The Fourth Friend (DI Jackman & DS Evans #3)(32)
Jackman squeezed her hand. ‘Okay, that’s fine by me. But talk to me, Marie, because a problem shared and all that? Don’t shoulder all this alone. I’m here, aren’t I?
‘It’s difficult when someone shares their innermost feelings. You kind of feel you’re betraying them if you talk about it.’
‘I know. But try dumping some of the more mundane stuff on me. I have broad shoulders, you know.’ Jackman flexed an invisible muscle.
Marie smiled. ‘I might just do that.’ She looked over to the old cottage. ‘I like rural, and I like traditional, and sometimes I even like isolated, but I do not like this place.’
Jackman nodded. He turned in a circle and gazed out at the surroundings.
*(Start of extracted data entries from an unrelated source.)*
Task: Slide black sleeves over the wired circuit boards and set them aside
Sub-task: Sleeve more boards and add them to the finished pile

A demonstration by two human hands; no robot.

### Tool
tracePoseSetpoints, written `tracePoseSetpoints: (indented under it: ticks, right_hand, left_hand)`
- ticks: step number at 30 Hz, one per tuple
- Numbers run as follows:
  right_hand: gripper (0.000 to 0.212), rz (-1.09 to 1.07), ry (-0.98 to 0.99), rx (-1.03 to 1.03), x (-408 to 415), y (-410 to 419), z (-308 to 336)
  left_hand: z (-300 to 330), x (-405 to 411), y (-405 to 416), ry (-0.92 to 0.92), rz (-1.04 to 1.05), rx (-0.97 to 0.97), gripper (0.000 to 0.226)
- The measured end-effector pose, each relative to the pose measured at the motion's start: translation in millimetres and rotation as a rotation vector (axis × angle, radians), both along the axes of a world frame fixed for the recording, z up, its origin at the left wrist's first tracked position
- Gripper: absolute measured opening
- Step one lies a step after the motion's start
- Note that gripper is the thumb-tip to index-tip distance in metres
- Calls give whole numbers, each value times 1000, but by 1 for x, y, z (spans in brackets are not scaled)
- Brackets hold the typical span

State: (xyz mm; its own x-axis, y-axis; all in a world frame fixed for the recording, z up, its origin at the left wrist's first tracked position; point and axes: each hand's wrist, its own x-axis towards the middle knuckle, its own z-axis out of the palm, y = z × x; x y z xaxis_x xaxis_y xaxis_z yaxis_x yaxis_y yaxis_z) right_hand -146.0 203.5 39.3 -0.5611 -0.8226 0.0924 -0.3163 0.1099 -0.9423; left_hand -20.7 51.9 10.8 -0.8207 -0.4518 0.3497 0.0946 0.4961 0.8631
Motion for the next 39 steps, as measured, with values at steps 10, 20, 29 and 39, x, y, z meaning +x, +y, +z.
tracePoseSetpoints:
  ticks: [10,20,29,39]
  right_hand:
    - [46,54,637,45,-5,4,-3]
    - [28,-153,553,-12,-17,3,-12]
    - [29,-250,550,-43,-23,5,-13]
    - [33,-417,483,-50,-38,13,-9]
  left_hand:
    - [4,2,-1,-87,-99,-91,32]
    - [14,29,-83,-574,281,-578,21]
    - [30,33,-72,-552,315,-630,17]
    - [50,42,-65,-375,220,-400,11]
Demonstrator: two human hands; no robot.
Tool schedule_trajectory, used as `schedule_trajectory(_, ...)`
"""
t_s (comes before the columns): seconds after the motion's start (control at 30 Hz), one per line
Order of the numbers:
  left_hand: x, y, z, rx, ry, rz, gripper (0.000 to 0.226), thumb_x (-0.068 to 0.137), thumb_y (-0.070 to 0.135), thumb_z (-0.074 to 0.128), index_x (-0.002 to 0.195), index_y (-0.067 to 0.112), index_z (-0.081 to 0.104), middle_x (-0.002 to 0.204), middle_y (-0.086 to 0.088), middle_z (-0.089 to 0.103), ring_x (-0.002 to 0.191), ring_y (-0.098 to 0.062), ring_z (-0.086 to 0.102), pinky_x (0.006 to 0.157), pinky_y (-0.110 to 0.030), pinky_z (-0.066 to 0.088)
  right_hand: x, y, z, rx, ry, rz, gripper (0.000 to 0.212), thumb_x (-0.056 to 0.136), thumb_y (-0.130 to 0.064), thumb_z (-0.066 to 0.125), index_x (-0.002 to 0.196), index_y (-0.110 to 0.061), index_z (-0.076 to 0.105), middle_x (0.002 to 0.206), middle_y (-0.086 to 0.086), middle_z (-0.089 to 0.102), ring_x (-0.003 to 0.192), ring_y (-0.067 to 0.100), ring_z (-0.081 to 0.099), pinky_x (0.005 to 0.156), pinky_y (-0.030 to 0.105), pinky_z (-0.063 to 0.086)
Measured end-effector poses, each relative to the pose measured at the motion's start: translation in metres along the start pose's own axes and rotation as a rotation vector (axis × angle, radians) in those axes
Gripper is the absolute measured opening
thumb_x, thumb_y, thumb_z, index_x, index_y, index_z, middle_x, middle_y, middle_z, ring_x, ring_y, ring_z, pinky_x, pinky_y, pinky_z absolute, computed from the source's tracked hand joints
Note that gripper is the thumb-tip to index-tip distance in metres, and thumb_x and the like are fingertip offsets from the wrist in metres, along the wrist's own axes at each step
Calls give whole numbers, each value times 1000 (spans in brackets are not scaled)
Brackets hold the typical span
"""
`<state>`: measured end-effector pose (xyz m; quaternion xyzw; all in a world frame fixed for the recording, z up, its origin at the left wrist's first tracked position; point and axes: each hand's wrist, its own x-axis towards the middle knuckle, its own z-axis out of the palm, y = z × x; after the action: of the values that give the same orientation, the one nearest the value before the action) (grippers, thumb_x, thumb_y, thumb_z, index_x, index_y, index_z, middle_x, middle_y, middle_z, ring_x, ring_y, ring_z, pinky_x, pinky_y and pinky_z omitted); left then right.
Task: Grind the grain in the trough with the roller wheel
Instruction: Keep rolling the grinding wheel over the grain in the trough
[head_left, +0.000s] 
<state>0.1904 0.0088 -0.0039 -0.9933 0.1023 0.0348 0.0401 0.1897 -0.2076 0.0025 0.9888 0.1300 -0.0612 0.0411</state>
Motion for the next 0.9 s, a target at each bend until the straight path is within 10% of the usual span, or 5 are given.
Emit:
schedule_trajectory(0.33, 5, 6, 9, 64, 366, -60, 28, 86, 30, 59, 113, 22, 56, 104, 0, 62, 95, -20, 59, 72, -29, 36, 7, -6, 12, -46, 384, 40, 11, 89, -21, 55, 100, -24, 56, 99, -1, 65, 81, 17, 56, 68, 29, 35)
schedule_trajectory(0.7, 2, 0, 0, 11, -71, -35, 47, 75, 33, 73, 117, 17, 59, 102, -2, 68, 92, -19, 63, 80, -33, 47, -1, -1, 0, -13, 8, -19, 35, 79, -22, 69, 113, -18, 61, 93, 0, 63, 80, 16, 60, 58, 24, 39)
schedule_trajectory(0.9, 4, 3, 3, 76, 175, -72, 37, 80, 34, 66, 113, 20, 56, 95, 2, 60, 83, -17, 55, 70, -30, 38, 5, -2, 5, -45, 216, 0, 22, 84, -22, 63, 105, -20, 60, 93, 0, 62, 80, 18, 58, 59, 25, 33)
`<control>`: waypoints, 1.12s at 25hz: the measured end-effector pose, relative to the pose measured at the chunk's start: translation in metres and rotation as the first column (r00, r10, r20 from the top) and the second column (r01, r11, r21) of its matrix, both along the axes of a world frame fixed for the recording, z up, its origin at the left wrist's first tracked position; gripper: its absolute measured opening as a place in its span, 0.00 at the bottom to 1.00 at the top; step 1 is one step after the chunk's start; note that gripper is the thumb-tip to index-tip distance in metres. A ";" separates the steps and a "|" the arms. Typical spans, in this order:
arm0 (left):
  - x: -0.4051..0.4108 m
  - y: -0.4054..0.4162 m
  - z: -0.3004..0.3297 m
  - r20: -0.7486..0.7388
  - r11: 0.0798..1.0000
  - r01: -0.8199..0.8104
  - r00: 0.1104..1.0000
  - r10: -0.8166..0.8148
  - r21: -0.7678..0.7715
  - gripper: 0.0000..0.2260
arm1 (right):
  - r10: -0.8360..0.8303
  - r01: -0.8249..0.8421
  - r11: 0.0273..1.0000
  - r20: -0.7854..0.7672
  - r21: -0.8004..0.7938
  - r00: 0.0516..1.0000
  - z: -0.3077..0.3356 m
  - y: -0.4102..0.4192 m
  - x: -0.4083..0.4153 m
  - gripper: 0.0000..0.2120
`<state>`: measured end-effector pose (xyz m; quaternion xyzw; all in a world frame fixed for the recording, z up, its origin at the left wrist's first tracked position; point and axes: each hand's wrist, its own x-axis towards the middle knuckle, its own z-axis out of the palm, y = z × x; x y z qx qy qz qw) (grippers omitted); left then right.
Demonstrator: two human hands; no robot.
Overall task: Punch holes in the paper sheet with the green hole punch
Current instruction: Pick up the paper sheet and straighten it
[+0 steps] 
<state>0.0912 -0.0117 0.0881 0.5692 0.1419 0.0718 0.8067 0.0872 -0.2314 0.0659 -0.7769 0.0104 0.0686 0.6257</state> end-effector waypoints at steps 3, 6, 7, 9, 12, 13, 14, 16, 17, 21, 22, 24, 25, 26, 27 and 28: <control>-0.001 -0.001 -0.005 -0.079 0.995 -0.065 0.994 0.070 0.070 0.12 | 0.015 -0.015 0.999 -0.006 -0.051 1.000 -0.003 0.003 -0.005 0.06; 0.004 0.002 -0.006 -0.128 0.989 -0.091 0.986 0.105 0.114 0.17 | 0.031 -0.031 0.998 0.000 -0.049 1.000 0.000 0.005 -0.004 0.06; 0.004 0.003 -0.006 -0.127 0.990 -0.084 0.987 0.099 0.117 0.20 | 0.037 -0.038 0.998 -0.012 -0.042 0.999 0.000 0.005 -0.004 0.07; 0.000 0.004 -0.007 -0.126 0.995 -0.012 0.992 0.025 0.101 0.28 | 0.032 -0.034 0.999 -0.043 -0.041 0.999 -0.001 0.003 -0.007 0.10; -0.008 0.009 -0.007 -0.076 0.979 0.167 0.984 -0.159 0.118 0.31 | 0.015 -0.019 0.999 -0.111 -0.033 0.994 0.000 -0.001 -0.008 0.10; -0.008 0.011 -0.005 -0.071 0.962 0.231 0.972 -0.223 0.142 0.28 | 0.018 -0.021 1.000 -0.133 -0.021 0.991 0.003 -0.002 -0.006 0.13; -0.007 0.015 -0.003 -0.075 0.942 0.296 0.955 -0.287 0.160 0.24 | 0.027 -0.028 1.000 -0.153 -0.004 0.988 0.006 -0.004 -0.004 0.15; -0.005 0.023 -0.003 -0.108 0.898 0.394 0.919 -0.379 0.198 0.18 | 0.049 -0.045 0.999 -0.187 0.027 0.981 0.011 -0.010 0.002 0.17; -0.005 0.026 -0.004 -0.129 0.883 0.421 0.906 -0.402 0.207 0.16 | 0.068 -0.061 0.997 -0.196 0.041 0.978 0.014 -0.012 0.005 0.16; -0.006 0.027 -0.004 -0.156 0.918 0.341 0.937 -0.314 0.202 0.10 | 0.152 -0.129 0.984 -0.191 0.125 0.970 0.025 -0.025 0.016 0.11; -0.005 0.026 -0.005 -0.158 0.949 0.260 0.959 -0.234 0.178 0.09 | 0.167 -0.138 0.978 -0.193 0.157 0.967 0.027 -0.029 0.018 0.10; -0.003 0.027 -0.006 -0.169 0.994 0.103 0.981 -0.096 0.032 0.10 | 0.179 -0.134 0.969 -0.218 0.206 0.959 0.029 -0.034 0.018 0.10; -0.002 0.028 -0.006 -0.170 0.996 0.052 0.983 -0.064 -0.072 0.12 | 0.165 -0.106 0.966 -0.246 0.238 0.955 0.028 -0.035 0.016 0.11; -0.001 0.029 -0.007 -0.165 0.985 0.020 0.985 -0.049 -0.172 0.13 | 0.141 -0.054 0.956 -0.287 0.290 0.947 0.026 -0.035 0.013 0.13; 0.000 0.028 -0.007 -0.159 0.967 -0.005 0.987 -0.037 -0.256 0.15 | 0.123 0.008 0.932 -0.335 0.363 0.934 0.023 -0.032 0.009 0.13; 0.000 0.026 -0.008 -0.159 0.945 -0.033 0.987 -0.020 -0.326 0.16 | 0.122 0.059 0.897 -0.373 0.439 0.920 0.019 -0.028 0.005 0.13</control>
There was the river, with a footpath on both sides. Then an expanse of reeds and water grass that was sometimes covered at very high tide, and then a grassy overgrown bank. Finally, mile upon mile of arable fields, broken only by the odd tree or clump of scrubby bushes. In the distance lay the marshland and the grey waters of the Wash. ‘I can only count three other dwellings in the whole area,’ said Jackman. ‘And the reports state that uniform covered those on a house to house that started right at the beginning of the towpath.’ Jackman took a small pair of birding binoculars from his pocket and focussed on the largest of the three homes. ‘That’s Bittern Lodge. I went there once for a charity ball. Very posh indeed.’
Marie stifled a laugh. It sounded odd coming from Jackman, who looked every inch the wealthy landowner.
‘The Lodge is empty this month. Douglas Fitzpatrick, the owner, is out of the country. He left his contact numbers before he left, so that uniform could do a drive by every so often.’
‘What? No servants?’ Marie pretended to be shocked.
‘None that live in. Times is ’ard, milady, didn’t you know?’
Marie borrowed Jackman’s glasses and surveyed the country house. ‘Doesn’t look that way. Does he use nail scissors to manicure that lawn? There’s not a blade of grass out of place.’
‘He does keep it nice. It wasn’t his family home or anything. He purchased it when the original owner went bankrupt and had to sell up.’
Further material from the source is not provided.